▶ [YOUR OBJECTIVE]:
Read each line of the material and note whether it contains "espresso". Give the number of such lines and nothing else.
* * *
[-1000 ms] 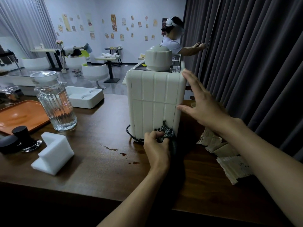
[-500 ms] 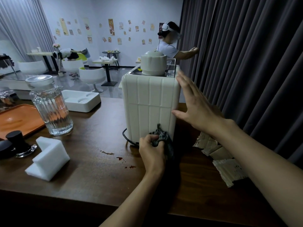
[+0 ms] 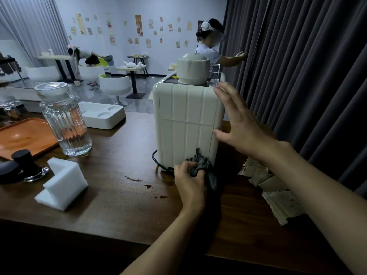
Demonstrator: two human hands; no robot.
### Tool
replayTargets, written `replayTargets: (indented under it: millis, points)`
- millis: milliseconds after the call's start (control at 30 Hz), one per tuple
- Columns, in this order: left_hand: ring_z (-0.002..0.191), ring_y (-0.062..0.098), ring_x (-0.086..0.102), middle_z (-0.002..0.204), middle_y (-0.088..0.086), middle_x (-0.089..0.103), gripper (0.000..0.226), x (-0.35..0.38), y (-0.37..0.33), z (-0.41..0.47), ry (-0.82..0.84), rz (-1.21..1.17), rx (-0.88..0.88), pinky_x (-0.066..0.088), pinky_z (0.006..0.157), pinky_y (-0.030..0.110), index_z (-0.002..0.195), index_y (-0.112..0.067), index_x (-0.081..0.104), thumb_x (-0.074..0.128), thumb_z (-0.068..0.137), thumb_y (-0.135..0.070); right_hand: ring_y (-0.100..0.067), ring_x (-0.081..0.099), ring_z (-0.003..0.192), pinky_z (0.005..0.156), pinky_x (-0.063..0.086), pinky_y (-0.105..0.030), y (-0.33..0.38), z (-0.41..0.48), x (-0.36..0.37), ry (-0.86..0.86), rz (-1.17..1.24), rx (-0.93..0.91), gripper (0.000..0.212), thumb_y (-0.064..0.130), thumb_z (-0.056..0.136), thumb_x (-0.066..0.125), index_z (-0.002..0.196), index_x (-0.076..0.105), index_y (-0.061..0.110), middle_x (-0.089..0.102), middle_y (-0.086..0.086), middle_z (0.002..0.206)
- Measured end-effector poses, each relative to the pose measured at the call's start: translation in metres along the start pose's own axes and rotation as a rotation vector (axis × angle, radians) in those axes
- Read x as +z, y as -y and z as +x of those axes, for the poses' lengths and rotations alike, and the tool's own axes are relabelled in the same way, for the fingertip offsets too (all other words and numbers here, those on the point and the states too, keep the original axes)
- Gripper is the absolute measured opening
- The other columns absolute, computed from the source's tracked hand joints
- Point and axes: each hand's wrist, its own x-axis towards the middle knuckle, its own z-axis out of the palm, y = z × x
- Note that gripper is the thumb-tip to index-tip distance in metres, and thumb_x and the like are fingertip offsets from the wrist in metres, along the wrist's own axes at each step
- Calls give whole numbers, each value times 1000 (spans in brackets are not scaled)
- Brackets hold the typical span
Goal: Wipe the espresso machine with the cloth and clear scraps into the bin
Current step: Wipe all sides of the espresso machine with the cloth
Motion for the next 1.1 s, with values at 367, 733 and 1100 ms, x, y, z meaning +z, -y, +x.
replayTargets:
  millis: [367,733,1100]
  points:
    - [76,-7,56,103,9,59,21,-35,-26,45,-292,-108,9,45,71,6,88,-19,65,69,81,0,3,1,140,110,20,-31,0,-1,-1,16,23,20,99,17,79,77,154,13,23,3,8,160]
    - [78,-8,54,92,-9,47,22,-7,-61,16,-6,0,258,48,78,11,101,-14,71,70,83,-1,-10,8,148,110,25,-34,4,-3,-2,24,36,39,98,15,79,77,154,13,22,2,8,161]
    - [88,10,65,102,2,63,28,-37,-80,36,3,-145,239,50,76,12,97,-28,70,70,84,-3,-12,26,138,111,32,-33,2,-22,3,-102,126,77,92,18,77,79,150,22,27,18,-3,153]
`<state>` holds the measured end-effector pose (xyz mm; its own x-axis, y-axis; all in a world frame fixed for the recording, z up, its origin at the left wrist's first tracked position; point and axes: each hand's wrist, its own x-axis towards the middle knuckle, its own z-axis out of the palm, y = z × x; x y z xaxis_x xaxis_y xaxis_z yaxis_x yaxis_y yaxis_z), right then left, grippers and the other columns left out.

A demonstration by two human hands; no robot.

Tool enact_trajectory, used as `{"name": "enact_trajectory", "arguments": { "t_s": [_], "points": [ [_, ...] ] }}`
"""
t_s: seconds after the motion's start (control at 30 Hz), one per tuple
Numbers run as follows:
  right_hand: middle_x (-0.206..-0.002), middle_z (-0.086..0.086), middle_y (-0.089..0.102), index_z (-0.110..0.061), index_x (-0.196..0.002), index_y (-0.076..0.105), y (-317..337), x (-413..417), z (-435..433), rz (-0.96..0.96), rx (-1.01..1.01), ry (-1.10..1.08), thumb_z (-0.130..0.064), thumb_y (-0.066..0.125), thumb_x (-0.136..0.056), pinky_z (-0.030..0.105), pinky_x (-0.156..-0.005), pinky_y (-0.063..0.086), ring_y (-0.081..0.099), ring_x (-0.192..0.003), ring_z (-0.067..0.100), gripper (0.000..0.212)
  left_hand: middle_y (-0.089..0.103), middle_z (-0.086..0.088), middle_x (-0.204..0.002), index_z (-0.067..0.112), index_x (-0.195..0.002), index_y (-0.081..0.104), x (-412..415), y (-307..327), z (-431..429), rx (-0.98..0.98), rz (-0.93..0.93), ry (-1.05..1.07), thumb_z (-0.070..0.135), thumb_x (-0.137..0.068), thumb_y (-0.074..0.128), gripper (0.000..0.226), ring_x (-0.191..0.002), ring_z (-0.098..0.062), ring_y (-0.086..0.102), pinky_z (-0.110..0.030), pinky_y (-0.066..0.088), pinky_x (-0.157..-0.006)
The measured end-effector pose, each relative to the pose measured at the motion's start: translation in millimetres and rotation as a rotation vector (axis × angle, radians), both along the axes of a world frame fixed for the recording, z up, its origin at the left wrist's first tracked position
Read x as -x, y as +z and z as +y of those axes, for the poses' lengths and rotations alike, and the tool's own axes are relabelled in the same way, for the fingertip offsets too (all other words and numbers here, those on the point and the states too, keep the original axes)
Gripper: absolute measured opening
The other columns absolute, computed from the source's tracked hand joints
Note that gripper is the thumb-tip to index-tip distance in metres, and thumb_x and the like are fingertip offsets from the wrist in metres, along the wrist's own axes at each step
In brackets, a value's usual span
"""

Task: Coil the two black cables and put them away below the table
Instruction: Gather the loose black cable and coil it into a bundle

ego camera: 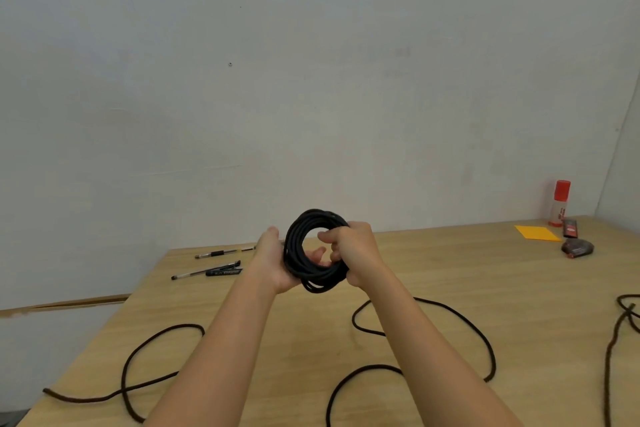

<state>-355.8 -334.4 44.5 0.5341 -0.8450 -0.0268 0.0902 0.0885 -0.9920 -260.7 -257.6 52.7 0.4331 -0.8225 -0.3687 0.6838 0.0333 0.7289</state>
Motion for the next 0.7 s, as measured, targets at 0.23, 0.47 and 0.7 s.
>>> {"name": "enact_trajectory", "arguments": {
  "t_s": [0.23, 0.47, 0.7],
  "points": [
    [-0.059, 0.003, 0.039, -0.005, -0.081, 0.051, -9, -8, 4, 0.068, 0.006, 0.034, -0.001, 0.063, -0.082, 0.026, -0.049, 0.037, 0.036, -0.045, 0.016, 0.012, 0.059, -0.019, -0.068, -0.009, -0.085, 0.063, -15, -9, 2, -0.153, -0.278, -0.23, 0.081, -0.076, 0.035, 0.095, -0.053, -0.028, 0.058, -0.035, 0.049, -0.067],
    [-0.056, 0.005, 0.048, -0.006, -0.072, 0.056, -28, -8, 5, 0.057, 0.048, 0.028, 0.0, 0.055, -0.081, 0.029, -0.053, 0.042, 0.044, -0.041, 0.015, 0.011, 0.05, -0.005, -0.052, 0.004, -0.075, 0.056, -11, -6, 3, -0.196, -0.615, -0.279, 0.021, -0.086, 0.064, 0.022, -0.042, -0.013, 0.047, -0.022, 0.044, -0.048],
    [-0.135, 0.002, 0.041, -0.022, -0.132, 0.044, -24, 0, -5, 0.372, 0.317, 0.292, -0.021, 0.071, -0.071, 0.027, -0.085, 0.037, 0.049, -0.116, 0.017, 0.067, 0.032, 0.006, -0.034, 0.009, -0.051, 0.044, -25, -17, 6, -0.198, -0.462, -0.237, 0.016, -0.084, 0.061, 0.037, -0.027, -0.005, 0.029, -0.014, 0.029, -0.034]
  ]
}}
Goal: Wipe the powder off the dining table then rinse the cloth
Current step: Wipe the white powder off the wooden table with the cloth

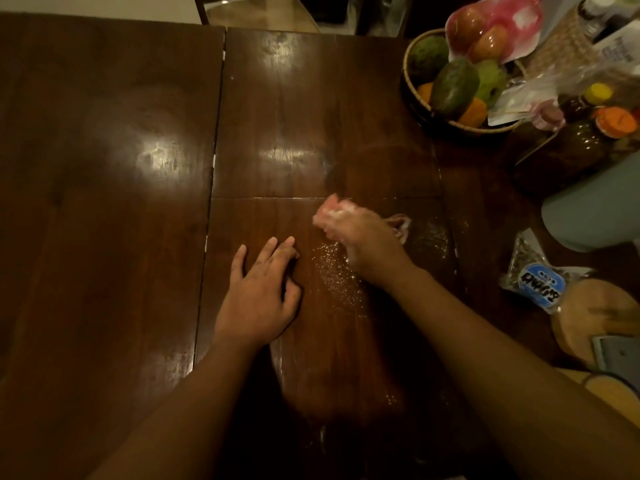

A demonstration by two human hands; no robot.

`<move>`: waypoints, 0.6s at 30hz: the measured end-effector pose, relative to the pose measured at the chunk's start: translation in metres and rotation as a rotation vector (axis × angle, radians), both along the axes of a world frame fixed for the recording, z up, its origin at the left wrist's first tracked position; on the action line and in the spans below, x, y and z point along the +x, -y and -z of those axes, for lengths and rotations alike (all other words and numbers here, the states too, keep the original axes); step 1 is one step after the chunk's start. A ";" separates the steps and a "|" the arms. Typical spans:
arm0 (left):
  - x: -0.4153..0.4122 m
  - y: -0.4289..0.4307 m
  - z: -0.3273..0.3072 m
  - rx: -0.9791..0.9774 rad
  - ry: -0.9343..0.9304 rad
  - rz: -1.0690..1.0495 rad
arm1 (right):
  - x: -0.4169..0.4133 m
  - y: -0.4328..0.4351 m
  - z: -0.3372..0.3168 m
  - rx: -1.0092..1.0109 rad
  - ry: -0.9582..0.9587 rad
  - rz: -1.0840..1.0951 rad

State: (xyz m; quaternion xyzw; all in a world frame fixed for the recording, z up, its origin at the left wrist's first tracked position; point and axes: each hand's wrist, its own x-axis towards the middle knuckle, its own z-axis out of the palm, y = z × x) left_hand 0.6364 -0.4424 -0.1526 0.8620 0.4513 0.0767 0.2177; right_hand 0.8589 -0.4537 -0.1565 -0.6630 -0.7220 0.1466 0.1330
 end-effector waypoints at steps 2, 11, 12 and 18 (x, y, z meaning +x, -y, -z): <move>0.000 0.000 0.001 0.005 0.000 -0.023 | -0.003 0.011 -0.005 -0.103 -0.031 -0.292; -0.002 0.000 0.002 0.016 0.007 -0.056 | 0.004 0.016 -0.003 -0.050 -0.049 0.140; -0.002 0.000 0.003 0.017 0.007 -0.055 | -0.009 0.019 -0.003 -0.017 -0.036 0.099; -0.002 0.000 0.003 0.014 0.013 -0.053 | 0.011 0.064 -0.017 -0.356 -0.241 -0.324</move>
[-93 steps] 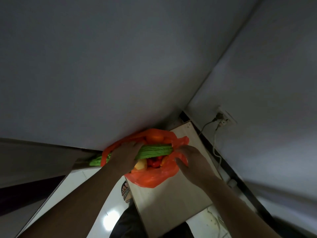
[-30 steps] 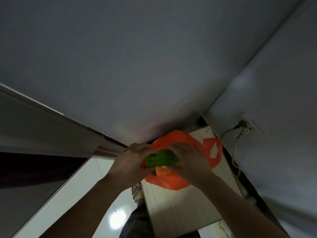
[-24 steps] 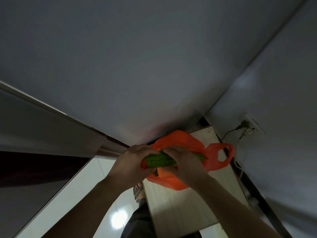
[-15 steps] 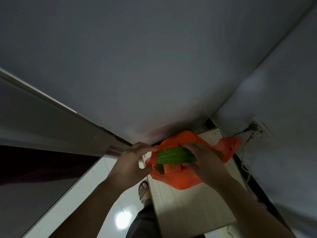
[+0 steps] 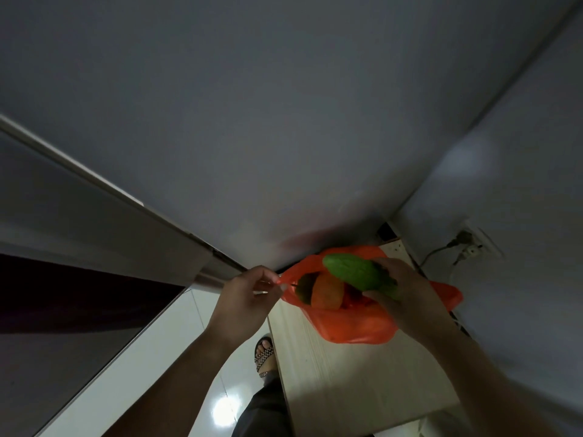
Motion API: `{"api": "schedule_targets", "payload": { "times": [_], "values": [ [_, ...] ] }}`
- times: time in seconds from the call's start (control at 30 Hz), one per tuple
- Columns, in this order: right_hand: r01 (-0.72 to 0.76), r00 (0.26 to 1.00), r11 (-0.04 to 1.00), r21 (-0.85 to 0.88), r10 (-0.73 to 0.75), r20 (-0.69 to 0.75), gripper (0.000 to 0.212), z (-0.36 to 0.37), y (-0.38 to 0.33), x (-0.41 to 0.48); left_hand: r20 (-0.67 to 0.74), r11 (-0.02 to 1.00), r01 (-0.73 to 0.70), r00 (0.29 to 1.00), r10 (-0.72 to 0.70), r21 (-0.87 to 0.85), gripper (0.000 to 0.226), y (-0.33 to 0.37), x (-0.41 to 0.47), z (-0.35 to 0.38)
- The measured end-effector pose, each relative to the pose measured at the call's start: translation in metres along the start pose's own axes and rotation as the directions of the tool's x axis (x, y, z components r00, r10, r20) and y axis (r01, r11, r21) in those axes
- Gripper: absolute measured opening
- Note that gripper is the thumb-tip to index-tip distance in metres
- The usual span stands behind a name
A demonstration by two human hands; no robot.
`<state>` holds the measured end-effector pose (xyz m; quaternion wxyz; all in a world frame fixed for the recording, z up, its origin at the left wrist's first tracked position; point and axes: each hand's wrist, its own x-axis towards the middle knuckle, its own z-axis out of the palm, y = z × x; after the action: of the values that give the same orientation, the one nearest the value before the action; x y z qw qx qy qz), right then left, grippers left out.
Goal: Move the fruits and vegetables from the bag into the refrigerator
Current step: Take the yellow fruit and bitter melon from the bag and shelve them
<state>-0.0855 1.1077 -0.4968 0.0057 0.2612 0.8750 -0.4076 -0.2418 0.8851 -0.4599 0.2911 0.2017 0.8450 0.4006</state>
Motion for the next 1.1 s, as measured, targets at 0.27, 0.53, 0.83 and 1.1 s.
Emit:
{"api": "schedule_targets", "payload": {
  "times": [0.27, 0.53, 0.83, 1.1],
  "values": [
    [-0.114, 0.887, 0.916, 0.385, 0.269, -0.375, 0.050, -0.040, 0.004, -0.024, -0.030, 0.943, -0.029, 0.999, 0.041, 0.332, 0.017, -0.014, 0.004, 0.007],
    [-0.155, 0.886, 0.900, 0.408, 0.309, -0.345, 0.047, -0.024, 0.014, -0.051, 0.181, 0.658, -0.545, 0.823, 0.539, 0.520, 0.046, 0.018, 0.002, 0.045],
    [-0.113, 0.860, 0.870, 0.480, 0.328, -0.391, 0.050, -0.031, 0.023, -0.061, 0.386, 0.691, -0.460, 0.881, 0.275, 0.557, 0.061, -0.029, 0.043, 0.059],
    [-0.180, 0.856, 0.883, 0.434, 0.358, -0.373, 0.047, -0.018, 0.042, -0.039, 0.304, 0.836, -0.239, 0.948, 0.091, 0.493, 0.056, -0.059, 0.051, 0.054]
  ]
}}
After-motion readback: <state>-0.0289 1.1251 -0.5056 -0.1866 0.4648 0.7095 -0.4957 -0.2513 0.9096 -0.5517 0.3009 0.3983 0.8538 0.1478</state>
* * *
▶ [RESULT OF THIS EXERCISE]:
2